Garden Hill was the focal point of the nearest park, a lump of mud and grass rising tall enough to be seen above the houses around it, a ring of trees scratching at the sky from its top. By day it was the domain of dog walkers and joggers, and by night an unearned reputation for being dangerous meant it was studiously avoided.

A lifetime of warnings jangled in Wesley’s head as he shut the metal gate behind him and made his way up the concrete path. It was beginning to drizzle, fallen leaves growing slick underfoot. It wasn’t the idea of unknown assailants lingering in the dark that worried him. It was facing who he knew would be waiting at the top.

Jordan was silhouetted against the sky, a human shape blotting the town’s jumble of lights. When he heard Wesley’s approach and turned, it was impossible to see the expression on his face.

‘Haven’t been up here in a long time,’ he said.

‘I know,’ said Wesley, trying to remember his last visit, sure it must have been together.

‘I remember when I first came here – not specifically, you know, but when I was little – it seemed so huge. I probably thought I could see the whole country from up here. It’s weird, thinking how small my world used to be.’

Wesley gritted his teeth. ‘I bet you saw a lot more impressive things in Australia.’

‘You don’t have to go that far to expand your horizons.’

Being stuck at home, looking after the mess Jordan had left behind, hadn’t given him much of a chance.

‘Why did you want to meet up here?’ said Jordan.

‘I thought it would bring back some memories.’

‘It does.’ The low light caught Jordan’s smile. ‘Remember when we had that frisbee, and we thought if we threw it from up here it would go all the way to our house?’

‘It’s probably still in that bush.’

‘We must have lost so many things up here, man. Like that random baseball you had from the charity shop.’

Wesley remembered it. ‘It was signed by some American player. I really loved it. You dropped it in the mud and rubbed it off.’

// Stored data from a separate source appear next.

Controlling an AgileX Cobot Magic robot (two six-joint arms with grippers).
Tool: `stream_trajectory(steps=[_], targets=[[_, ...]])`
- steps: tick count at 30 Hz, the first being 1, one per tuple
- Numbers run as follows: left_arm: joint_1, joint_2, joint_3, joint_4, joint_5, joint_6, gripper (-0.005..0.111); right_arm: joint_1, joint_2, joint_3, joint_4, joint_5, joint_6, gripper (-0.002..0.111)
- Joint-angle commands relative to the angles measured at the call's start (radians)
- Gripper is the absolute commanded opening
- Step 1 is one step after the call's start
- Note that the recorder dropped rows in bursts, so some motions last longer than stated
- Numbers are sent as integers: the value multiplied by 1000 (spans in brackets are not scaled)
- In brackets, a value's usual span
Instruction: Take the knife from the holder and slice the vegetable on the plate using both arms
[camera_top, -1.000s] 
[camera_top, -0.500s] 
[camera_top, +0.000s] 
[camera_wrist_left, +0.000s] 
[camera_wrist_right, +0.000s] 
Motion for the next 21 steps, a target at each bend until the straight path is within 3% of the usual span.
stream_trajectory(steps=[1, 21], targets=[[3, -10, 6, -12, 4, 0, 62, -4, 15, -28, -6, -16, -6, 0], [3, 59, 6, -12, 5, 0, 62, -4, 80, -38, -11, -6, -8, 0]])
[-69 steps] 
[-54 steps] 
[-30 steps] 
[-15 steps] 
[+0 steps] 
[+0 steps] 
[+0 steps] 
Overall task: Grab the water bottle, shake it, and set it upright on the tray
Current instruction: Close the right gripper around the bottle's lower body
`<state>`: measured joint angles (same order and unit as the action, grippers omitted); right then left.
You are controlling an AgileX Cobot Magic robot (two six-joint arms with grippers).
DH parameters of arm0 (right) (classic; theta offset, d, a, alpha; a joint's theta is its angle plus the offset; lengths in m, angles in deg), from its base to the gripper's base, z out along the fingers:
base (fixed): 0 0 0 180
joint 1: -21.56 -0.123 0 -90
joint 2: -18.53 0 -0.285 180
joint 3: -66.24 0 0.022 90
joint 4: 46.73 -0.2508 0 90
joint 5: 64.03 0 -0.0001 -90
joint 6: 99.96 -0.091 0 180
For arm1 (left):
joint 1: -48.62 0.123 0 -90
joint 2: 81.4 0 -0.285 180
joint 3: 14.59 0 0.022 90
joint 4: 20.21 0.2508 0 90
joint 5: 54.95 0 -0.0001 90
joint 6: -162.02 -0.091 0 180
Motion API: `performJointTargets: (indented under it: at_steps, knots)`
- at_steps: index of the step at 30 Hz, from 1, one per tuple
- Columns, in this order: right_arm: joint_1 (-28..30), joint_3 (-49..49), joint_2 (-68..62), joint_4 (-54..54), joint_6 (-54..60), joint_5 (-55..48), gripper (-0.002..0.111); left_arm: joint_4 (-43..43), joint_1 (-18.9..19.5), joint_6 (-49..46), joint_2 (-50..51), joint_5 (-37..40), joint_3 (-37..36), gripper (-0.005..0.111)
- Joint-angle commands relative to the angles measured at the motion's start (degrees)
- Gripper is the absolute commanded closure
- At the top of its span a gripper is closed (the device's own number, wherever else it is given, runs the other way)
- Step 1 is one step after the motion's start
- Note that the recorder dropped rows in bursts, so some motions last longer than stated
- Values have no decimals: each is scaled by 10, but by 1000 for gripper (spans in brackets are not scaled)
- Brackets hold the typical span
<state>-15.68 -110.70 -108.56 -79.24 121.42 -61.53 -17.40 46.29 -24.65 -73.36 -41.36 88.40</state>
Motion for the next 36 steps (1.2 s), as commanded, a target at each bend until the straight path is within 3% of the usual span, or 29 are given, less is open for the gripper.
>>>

‘Ah, shit. I don’t remember that.’

They stood with an empty space between them, and Wesley kept his eyes on the view. Headlights traced familiar roads and cranes blinked red and white. If his brother had forgotten what used to happen there, Wesley was ready to help him remember.

‘What about that time you invited me to come up here with all your friends?’

Jordan frowned. ‘You came up here with us a few times, didn’t you?’

‘Twice,’ said Wesley. ‘I was so excited the first time because I’d been wanting an invite for ages instead of being stuck at home by myself. They were already up here, and soon as we joined them you ordered them all not to speak to me.’

Beside him, Jordan was silent, though he let out a sharp breath through his nose.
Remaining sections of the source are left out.